## TASK DIRECTIONS
The records should be restated exactly from their first line through the line with "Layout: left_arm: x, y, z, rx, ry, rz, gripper" in it.

## EXERCISE MATERIAL
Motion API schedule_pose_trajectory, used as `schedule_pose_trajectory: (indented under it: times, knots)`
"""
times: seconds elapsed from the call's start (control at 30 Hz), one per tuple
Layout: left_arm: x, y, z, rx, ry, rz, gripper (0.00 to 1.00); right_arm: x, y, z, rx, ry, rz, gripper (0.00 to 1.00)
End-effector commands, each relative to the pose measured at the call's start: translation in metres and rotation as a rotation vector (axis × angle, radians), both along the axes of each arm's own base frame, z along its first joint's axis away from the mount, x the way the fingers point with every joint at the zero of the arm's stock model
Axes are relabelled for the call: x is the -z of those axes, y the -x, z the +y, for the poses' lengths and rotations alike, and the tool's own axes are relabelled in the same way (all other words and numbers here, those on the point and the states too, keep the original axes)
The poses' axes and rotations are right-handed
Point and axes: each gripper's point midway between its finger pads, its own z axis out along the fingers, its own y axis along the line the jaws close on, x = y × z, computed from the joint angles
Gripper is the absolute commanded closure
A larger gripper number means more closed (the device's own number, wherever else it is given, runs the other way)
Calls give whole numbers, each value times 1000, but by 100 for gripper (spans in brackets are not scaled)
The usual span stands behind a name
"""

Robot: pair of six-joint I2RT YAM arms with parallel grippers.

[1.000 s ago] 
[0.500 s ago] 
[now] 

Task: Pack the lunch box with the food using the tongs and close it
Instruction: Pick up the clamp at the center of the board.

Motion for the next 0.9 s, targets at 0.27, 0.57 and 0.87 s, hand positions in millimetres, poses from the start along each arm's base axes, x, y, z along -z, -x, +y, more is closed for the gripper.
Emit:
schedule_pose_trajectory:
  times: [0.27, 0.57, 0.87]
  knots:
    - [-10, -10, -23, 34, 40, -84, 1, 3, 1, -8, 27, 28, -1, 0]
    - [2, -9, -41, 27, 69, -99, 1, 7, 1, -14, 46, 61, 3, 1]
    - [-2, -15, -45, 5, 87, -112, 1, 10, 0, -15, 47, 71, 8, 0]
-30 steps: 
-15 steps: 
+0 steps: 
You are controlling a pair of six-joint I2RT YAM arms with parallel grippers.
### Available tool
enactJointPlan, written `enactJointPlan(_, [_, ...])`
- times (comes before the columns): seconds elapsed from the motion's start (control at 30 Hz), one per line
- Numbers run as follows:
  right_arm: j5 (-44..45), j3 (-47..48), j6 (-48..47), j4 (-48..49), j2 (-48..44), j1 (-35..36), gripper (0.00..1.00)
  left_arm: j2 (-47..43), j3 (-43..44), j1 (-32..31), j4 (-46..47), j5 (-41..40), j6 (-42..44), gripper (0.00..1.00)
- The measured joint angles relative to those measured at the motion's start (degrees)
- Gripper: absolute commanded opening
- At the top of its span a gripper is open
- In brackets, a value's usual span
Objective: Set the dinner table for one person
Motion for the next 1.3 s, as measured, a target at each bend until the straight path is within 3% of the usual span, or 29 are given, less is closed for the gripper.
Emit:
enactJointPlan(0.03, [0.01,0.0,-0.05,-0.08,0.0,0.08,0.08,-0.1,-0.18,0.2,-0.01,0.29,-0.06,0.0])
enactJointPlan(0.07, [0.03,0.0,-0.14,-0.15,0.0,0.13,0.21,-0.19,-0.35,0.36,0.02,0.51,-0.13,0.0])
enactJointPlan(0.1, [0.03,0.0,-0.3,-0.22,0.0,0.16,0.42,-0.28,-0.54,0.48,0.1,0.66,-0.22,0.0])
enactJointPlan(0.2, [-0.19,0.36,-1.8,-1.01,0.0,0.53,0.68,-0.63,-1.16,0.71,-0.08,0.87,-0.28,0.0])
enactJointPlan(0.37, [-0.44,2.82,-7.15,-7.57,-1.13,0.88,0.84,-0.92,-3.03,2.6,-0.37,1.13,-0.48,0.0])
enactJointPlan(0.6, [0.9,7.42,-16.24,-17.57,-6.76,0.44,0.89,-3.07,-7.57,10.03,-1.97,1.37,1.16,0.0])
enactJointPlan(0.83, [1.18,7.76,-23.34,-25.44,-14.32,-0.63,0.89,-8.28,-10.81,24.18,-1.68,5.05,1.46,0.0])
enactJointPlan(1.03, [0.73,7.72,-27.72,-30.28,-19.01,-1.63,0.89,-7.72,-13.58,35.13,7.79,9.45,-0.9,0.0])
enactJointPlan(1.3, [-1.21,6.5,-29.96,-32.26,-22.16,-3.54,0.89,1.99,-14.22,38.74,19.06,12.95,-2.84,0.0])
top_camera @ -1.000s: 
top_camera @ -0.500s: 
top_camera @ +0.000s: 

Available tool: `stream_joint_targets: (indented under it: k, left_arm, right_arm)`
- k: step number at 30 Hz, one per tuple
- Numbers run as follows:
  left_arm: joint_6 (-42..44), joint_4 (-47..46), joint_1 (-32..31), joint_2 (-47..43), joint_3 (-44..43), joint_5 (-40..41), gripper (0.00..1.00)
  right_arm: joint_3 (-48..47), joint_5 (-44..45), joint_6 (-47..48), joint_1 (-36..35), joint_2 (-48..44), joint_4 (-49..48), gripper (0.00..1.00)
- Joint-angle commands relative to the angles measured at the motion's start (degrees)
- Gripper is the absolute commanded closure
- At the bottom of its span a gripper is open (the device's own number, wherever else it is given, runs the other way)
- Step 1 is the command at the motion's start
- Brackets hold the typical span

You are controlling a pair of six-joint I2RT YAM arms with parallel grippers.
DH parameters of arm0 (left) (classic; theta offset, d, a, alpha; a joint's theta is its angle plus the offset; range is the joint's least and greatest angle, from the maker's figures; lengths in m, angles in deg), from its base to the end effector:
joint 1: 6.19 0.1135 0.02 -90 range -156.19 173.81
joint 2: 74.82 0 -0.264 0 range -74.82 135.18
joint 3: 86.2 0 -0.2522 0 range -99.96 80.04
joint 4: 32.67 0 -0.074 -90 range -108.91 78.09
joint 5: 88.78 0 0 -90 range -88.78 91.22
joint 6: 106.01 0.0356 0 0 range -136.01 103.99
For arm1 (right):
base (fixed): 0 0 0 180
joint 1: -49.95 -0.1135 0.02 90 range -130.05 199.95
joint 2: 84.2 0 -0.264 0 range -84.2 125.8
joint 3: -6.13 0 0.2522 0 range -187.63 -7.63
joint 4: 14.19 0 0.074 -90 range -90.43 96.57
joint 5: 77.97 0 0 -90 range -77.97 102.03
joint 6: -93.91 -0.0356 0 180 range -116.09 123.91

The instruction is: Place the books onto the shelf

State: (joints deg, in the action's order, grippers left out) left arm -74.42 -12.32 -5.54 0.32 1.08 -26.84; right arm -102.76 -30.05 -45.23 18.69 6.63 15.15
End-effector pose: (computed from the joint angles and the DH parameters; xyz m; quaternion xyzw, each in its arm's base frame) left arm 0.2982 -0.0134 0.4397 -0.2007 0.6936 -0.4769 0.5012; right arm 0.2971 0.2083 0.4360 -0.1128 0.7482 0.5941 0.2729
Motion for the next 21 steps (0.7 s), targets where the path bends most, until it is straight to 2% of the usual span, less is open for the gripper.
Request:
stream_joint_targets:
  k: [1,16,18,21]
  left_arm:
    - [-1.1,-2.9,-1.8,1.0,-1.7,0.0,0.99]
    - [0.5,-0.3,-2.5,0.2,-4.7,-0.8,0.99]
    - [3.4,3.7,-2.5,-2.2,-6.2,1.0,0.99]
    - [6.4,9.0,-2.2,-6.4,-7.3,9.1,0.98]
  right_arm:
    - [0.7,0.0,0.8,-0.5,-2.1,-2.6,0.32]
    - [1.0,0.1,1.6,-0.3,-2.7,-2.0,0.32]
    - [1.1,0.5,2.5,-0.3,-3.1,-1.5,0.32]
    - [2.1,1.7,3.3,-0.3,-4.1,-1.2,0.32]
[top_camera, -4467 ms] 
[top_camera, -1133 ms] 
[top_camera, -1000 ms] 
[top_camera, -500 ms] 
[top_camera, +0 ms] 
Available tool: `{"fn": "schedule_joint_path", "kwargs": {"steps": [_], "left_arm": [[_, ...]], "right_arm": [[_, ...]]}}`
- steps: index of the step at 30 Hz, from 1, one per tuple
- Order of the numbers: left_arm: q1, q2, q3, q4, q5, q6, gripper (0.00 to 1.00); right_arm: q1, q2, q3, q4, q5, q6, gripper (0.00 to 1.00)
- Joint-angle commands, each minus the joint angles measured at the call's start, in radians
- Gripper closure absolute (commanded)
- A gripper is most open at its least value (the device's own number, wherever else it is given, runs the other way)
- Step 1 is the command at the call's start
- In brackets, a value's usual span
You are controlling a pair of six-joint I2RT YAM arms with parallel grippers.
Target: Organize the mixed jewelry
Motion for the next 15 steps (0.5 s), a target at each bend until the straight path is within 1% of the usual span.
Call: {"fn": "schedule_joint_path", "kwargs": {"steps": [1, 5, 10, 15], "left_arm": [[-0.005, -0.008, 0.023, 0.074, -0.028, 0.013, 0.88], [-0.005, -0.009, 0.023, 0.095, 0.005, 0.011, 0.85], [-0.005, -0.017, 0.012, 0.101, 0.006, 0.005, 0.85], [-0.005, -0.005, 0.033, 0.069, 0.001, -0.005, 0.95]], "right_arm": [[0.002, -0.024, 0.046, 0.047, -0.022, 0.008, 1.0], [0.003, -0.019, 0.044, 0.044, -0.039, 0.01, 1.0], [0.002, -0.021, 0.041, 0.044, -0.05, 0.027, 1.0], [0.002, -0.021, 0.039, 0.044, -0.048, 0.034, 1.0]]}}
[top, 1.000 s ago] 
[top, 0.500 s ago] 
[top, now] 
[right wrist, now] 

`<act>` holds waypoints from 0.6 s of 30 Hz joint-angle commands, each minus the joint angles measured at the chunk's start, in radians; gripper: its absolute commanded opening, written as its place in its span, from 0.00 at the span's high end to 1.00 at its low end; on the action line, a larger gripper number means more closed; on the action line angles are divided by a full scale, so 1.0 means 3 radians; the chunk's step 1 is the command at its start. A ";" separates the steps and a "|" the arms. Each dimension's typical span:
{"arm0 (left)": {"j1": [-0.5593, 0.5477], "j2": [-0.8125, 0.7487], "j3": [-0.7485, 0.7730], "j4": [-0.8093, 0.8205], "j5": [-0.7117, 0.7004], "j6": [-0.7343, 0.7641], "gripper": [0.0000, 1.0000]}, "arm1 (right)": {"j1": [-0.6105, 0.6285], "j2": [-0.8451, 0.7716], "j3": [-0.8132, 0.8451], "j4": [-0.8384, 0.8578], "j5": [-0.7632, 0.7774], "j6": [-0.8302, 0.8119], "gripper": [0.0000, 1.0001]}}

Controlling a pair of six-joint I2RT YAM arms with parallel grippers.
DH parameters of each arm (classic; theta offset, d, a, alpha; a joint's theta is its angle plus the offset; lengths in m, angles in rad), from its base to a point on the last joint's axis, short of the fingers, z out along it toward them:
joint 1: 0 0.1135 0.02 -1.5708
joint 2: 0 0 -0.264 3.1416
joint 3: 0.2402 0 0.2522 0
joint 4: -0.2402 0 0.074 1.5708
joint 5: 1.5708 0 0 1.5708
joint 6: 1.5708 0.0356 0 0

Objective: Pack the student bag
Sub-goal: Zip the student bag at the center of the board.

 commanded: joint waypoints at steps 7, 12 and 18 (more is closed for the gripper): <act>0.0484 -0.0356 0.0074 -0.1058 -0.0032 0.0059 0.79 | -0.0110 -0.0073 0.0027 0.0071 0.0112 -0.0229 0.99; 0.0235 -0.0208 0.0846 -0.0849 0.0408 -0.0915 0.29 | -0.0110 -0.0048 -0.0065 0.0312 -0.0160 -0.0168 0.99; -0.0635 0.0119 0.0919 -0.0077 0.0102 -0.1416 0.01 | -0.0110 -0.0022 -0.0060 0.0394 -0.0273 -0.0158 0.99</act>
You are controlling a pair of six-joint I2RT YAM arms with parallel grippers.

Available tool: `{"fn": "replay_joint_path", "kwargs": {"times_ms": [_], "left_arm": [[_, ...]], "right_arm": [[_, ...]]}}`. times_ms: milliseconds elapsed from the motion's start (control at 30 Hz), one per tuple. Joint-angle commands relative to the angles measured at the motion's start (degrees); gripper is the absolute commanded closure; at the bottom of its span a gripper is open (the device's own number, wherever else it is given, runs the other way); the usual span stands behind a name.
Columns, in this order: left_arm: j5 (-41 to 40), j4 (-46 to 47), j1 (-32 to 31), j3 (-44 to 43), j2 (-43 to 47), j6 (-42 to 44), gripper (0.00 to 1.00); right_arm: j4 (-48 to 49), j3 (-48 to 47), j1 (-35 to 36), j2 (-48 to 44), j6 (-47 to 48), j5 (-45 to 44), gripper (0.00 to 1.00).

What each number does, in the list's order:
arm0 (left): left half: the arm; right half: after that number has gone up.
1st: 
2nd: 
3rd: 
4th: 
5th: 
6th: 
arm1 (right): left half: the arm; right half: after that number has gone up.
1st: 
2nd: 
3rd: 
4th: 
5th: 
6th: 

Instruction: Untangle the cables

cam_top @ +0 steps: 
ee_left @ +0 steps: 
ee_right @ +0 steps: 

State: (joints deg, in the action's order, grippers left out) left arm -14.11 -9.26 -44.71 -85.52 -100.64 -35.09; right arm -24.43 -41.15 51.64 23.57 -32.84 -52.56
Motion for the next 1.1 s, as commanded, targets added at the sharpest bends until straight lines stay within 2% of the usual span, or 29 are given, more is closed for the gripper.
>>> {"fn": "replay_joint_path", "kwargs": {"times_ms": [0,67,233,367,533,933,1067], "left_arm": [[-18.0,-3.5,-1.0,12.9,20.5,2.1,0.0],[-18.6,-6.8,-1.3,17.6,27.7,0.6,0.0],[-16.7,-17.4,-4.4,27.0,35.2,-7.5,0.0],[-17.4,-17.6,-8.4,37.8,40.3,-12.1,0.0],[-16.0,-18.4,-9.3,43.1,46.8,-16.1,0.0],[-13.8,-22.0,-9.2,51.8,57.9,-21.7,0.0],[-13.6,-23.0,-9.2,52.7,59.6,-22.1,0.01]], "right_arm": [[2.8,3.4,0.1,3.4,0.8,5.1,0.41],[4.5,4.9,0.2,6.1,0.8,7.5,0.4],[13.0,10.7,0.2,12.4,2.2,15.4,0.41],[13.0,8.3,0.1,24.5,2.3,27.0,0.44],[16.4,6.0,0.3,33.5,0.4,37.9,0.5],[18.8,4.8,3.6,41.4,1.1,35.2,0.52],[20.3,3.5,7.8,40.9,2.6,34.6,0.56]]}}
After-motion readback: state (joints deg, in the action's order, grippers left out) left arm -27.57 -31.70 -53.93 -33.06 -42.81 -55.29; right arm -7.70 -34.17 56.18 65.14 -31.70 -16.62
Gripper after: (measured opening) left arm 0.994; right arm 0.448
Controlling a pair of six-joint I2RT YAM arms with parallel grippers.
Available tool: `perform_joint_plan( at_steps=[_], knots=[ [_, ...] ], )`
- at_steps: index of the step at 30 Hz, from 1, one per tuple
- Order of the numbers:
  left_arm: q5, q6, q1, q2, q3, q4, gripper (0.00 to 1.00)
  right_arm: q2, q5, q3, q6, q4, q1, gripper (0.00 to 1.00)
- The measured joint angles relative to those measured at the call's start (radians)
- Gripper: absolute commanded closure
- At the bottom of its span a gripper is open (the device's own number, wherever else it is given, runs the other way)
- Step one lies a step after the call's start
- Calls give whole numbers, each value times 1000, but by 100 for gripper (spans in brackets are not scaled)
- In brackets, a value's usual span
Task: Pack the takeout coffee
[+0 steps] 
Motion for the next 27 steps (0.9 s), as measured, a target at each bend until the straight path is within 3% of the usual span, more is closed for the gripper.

## TASK SOLUTION
Motion API schedule_pose_trajectory, used as `schedule_pose_trajectory: (indented under it: times, knots)`
"""
times: seconds elapsed from the call's start (control at 30 Hz), one per tuple
Layout: left_arm: x, y, z, rx, ry, rz, gripper (0.00 to 1.00); right_arm: x, y, z, rx, ry, rz, gripper (0.00 to 1.00)

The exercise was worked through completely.